10. O mérito.

A satisfação do dever cumprido compensa os bons de muitas contrariedades; mas, por grande que seja, não basta para se poder considerar justamente premiado quem, tendo feito o bem toda a vida, não encontrou senão desgraças. É a imortalidade da alma, com a existência, que implica, duma outra vida em que não se está sujeito aos acasos da matéria, que permite restabelecer a justiça e assegurar a quem é bom a recompensa que merece.

A alma separada, como disse, conhece por idéias infusas. O grau do conhecimento de Deus que podemos ter na outra vida, e portanto a nossa bem-aventurança, depende por isso, sempre no campo do natural, porque estamos em filosofia, de dois elementos. Um é obra nossa; é a nossa capacidade para aproveitar as idéias abstratas que nos serão dadas a conhecer: por outras palavras, é o hábito da contemplação, adquirido nesta vida, e que dá frutos para a outra por causa da memória intelectual. O outro depende só de Deus, visto que é ele quem há-de infundir na alma essas idéias. E, porque Deus é justo, devemos confiar em que dará, a cada um, o que é necessário para que tenha a felicidade que merece. A necessidade duma outra vida para que a justiça seja satisfeita pode até servir de prova da imortalidade da alma, uma vez provado que Deus é justiça.

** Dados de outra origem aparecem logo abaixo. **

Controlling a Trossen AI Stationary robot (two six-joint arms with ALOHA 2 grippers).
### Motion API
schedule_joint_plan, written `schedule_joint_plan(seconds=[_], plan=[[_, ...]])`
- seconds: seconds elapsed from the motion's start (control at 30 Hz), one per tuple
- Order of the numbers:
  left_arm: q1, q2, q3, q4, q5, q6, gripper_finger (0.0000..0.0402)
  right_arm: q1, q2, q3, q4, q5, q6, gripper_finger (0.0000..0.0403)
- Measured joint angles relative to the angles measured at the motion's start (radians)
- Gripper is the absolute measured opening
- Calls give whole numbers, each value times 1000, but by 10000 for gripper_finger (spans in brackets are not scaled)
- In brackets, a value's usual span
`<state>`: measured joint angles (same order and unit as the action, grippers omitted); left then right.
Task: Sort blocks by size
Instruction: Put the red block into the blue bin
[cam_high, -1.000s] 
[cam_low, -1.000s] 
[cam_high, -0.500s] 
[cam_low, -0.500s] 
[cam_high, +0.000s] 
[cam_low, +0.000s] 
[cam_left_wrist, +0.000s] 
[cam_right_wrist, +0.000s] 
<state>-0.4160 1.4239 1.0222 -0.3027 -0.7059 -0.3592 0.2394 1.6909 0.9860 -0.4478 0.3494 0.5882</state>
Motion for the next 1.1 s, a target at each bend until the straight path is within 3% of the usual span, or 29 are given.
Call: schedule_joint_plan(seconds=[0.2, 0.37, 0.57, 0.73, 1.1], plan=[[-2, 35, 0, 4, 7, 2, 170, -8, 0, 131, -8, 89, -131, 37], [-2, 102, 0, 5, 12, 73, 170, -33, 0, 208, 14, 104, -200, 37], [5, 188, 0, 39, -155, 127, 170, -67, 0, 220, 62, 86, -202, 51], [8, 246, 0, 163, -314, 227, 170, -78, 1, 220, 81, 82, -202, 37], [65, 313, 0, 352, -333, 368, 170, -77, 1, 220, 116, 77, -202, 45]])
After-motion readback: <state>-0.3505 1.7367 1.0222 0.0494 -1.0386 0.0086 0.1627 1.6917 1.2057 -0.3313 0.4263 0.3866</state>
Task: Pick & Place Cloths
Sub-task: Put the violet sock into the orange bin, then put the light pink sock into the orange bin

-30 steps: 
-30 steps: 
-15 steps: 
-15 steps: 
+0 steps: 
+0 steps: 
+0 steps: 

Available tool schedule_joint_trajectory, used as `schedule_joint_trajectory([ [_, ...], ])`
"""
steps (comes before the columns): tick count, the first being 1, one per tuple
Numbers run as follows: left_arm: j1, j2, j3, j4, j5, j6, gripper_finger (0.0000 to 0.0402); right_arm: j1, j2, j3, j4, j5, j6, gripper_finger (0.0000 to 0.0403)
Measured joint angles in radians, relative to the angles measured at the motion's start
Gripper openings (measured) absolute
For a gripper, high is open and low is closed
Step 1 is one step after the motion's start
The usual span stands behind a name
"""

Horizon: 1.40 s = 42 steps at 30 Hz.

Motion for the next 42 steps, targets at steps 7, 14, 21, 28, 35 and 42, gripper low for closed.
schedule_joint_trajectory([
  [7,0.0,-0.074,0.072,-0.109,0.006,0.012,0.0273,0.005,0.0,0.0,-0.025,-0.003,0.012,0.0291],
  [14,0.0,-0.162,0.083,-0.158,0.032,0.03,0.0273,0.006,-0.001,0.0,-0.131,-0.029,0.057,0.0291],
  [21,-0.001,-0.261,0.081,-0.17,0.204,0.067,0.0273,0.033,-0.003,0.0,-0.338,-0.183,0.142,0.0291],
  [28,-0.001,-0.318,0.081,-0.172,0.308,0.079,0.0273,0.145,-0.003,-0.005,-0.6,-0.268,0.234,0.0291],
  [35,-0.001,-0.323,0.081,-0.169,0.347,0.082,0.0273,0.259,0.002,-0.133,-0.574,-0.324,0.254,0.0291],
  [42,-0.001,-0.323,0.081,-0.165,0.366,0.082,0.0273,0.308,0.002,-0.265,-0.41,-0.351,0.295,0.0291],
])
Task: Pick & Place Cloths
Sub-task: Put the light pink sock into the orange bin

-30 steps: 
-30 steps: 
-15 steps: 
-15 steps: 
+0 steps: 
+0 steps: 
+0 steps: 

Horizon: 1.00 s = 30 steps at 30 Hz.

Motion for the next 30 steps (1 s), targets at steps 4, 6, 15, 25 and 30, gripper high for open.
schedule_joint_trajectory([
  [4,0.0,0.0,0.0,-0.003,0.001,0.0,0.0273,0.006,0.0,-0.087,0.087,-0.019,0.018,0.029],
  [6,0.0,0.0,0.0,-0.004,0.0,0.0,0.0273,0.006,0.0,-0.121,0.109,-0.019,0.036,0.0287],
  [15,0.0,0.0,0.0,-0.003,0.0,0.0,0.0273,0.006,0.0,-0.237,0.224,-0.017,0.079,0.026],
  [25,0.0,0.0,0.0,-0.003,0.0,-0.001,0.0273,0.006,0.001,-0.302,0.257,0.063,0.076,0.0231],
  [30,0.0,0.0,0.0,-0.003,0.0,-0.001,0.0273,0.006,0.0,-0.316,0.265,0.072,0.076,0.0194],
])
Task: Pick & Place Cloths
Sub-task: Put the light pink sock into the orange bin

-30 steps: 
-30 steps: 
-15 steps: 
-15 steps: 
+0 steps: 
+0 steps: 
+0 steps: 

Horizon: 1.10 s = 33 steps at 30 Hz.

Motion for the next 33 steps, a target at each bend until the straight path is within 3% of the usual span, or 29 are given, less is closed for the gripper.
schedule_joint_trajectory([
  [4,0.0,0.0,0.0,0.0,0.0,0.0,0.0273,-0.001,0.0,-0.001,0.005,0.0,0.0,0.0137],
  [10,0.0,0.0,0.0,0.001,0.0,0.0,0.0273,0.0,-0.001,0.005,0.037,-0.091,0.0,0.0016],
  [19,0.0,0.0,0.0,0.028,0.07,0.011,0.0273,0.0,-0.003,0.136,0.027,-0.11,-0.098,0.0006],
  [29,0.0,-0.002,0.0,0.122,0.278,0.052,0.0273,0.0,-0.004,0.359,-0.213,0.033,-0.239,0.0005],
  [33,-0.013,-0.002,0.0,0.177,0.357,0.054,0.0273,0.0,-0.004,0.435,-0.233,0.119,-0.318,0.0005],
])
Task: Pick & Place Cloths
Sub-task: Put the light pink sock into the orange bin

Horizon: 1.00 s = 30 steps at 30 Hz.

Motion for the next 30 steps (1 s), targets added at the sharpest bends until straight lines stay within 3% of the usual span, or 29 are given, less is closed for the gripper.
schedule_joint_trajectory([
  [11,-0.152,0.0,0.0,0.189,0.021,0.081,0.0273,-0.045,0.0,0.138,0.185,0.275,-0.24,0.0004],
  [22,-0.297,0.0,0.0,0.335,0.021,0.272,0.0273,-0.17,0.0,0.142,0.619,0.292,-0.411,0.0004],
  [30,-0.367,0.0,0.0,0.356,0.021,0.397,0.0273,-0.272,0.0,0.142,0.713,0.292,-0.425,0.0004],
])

Por isso, a par da moralidade material, medida pelo efeito físico das nossas ações, devemos considerar uma moralidade formal, fundada no mérito, que lhes dá direito a uma recompensa perante a justiça de Deus. Note-se que não há nada, na teoria tomista do mérito e da bem-aventurança, que se assemelhe ao torrão de açúcar prometido a uma criança para que se porte bem. A imortalidade da alma é uma necessidade da nossa natureza; a obtenção do nosso fim último, como conseqüência dos atos que orientamos para ele, e por intermédio do mérito que fica inerente ã alma, é uma exigência da justiça; e a perda desse fim, em resultado dos atos que orientamos para um fim oposto, não é um castigo exterior, mas a satisfação da nossa própria vontade. No plano do espírito, o ato interior produz o seu efeito, pelo mérito, como o ato exterior produz o seu no plano da matéria; mas sem o risco de, como este, se ver frustrado desse efeito pelo acaso. Por isso, se a idéia da felicidade futura pode, acidentalmente, servir-nos de incitamento para o bem, é. errado considerar o bem que fazemos, essencialmente, como um negócio lucrativo. A noção de bem e a noção de fim estão ligadas entre si; são dois aspectos duma mesma coisa; não existem uma por causa da outra.